Top of GIVEN RECORDS

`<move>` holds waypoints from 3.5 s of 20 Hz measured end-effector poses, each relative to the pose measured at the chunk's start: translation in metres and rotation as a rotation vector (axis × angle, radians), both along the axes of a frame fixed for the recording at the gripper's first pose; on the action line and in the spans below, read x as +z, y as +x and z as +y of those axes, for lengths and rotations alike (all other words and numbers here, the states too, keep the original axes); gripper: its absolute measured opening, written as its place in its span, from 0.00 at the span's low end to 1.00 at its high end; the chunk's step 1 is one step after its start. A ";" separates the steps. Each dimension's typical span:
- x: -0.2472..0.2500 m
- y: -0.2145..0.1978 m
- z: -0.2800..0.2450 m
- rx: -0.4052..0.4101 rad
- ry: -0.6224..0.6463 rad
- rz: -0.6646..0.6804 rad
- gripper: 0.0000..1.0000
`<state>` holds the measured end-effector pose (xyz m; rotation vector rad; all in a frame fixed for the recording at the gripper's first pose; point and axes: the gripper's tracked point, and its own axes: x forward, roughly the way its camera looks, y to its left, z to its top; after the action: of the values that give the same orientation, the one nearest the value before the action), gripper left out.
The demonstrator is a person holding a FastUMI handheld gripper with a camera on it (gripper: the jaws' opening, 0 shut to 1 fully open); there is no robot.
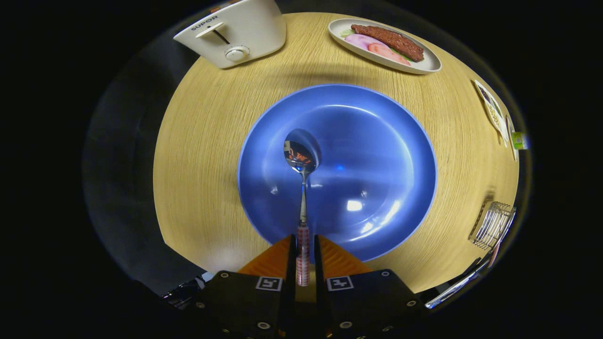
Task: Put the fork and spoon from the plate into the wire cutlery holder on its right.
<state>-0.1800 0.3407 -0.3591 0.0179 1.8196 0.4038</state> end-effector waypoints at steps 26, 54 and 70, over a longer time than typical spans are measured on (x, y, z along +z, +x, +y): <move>0.070 0.045 -0.253 -0.151 -0.057 -0.190 0.09; 0.052 -0.015 -0.390 0.158 -0.130 0.293 0.09; 0.046 0.015 -0.384 0.124 -0.126 0.313 0.10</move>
<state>-0.1651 -0.0429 -0.3129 -0.1254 2.1602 0.3890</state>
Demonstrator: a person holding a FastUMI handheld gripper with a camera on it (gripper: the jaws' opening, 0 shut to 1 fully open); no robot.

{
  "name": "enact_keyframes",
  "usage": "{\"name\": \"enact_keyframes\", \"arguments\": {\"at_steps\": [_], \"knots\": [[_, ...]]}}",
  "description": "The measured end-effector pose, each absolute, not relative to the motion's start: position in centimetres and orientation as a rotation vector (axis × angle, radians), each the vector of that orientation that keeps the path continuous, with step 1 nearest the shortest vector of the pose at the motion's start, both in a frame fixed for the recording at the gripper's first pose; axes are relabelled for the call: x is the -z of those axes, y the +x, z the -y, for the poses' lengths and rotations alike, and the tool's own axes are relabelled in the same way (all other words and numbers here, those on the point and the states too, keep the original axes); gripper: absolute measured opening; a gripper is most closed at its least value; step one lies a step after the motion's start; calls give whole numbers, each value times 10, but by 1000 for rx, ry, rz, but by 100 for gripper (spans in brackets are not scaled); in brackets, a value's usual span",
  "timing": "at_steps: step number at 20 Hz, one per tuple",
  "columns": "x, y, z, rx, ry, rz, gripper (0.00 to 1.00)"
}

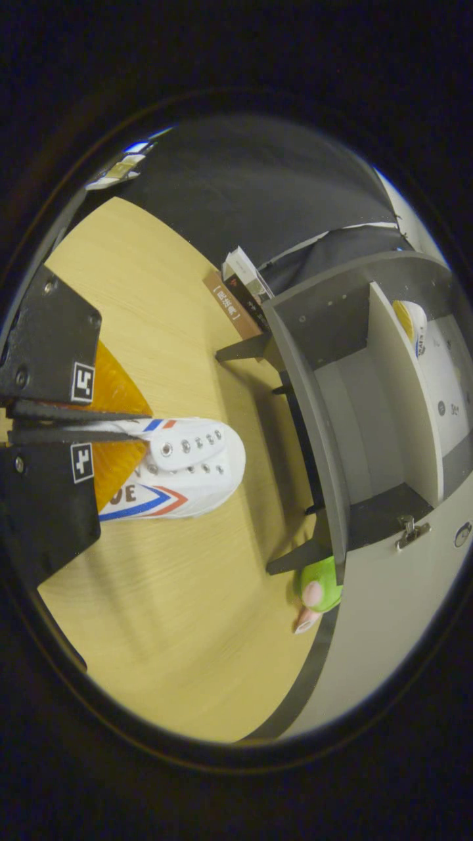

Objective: Open the shoe cabinet door, grab the shoes and put them into the shoe cabinet, then close the shoe cabinet door.

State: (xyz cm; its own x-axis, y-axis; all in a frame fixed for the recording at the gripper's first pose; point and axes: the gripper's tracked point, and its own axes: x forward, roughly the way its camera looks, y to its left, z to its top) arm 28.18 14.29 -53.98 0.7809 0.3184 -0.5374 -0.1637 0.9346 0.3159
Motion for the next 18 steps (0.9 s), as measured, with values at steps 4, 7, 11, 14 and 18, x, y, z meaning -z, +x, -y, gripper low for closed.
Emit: {"name": "enact_keyframes", "arguments": {"at_steps": [4, 7, 11, 14, 18], "knots": [[527, 277, -131, -256, 168, -552, 5], [509, 267, -126, -258, 127, -521, 4], [486, 253, -130, -305, 150, -510, 4], [450, 245, -132, -313, 177, -466, 4], [382, 231, -143, -366, 179, -375, 3]]}}
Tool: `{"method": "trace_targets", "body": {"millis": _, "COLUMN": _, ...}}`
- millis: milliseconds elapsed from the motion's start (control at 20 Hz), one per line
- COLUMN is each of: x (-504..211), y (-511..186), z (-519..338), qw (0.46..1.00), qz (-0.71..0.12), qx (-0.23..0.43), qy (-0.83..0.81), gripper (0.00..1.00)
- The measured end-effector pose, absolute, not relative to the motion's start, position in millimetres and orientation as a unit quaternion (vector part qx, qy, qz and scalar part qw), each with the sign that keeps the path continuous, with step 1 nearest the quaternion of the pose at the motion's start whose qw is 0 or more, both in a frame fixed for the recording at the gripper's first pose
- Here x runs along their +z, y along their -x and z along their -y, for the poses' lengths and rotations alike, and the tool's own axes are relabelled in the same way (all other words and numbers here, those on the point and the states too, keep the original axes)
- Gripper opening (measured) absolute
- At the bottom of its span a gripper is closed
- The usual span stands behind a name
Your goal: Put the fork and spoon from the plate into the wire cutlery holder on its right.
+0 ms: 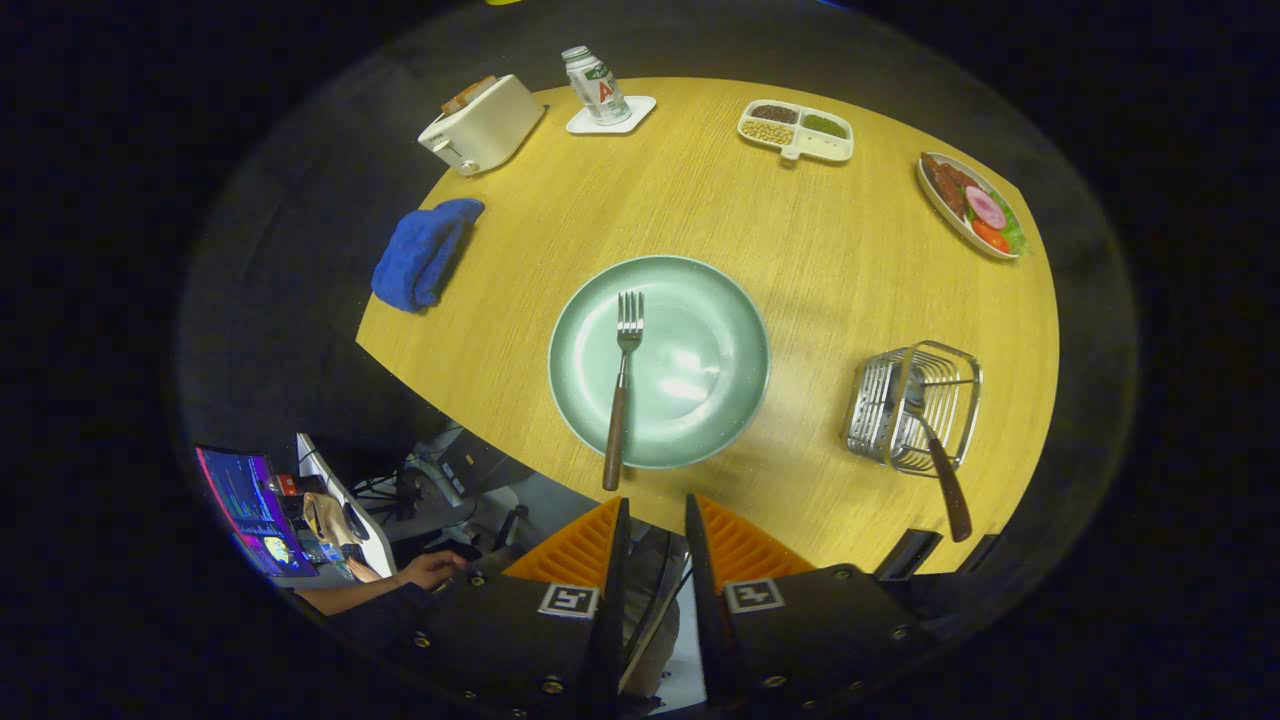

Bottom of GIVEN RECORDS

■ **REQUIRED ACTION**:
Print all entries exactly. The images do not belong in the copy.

■ **FINAL ANSWER**:
`<move>` holds waypoints from 3.5 s of 20 Hz measured end-effector poses, each relative to the pose measured at the chunk's start: translation in metres and rotation as a rotation vector (axis × angle, radians), both along the axes of a frame fixed for the recording at the gripper's first pose; on the action line and in the spans below, read x as +z, y as +x and z as +y of those axes, for lengths and rotations alike (all other words and numbers here, the states too, keep the original axes); gripper: its absolute measured opening, written as its place in its span, from 0.00 at the span's low end to 1.00 at its high end; the chunk's step 1 is one step after its start. A ";" separates the steps. Each dimension's typical span:
- x: -0.2472..0.2500 m
- y: -0.2145..0.1978 m
- z: -0.2800..0.2450 m
- rx: -0.4052..0.4101 rad
- ry: -0.6224..0.6463 rad
- rz: -0.6646..0.6804 rad
- gripper: 0.0000..1.0000
`<state>` holds the measured end-effector pose (xyz m; rotation vector rad; all in a frame fixed for the recording at the gripper's first pose; point and axes: the gripper's tracked point, and its own axes: x forward, roughly the way its camera looks, y to its left, z to its top; after the action: of the values that give the same orientation, the one nearest the value before the action), gripper left out.
The demonstrator is a person holding a FastUMI handheld gripper with a camera on it (gripper: the jaws' opening, 0 shut to 1 fully open); there is no robot.
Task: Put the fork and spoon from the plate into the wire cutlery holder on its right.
<state>-0.1800 0.3407 -0.3591 0.0179 1.8196 0.4038</state> end-effector waypoints at steps 26, 54 and 70, over a longer time than typical spans are measured on (x, y, z along +z, +x, +y): <move>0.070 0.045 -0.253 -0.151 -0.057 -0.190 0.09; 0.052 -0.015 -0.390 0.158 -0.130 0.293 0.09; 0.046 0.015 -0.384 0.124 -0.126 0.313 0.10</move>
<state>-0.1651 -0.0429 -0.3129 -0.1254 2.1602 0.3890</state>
Demonstrator: a person holding a FastUMI handheld gripper with a camera on it (gripper: the jaws' opening, 0 shut to 1 fully open); no robot.

{
  "name": "enact_keyframes",
  "usage": "{\"name\": \"enact_keyframes\", \"arguments\": {\"at_steps\": [_], \"knots\": [[_, ...]]}}",
  "description": "The measured end-effector pose, each absolute, not relative to the motion's start: position in centimetres and orientation as a rotation vector (axis × angle, radians), each the vector of that orientation that keeps the path continuous, with step 1 nearest the shortest vector of the pose at the motion's start, both in a frame fixed for the recording at the gripper's first pose; axes are relabelled for the call: x is the -z of those axes, y the +x, z the -y, for the poses' lengths and rotations alike, and the tool's own axes are relabelled in the same way (all other words and numbers here, those on the point and the states too, keep the original axes); gripper: absolute measured opening; a gripper is most closed at its least value; step one lies a step after the motion's start; calls give whole numbers, each value times 10, but by 1000 for rx, ry, rz, but by 100 for gripper (spans in brackets are not scaled); in brackets, a value's usual span",
  "timing": "at_steps: step number at 20 Hz, one per tuple",
  "columns": "x, y, z, rx, ry, rz, gripper (0.00 to 1.00)"
}


Objective: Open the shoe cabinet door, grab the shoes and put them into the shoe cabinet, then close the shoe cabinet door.

State: (xyz cm; its own x-axis, y-axis; all in a frame fixed for the recording at the gripper's first pose; point and axes: the gripper's tracked point, and its own axes: x forward, roughly the way its camera looks, y to its left, z to its top) arm 28.18 14.29 -53.98 0.7809 0.3184 -0.5374 -0.1637 0.9346 0.3159
Motion for the next 18 steps (0.9 s), as measured, with values at steps 4, 7, 11, 14 and 18, x, y, z meaning -z, +x, -y, gripper low for closed.
Emit: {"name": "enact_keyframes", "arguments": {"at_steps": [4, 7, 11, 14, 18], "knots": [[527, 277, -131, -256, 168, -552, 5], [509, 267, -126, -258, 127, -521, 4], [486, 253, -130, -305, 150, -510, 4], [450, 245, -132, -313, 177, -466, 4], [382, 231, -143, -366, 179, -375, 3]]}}
Tool: `{"method": "trace_targets", "body": {"millis": _, "COLUMN": _, ...}}`
- millis: milliseconds elapsed from the motion's start (control at 20 Hz), one per line
- COLUMN is each of: x (-504..211), y (-511..186), z (-519..338), qw (0.46..1.00), qz (-0.71..0.12), qx (-0.23..0.43), qy (-0.83..0.81), gripper (0.00..1.00)
- The measured end-effector pose, absolute, not relative to the motion's start, position in millimetres and orientation as a unit quaternion (vector part qx, qy, qz and scalar part qw), each with the sign that keeps the path continuous, with step 1 nearest the quaternion of the pose at the motion's start whose qw is 0 or more, both in a frame fixed for the recording at the gripper's first pose
- Here x runs along their +z, y along their -x and z along their -y, for the poses' lengths and rotations alike, and the tool's own axes are relabelled in the same way (all other words and numbers here, those on the point and the states too, keep the original axes)
- Gripper opening (measured) absolute
- At the bottom of its span a gripper is closed
- The usual span stands behind a name
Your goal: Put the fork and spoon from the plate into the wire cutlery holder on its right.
+0 ms: 

What came before is the finished answer.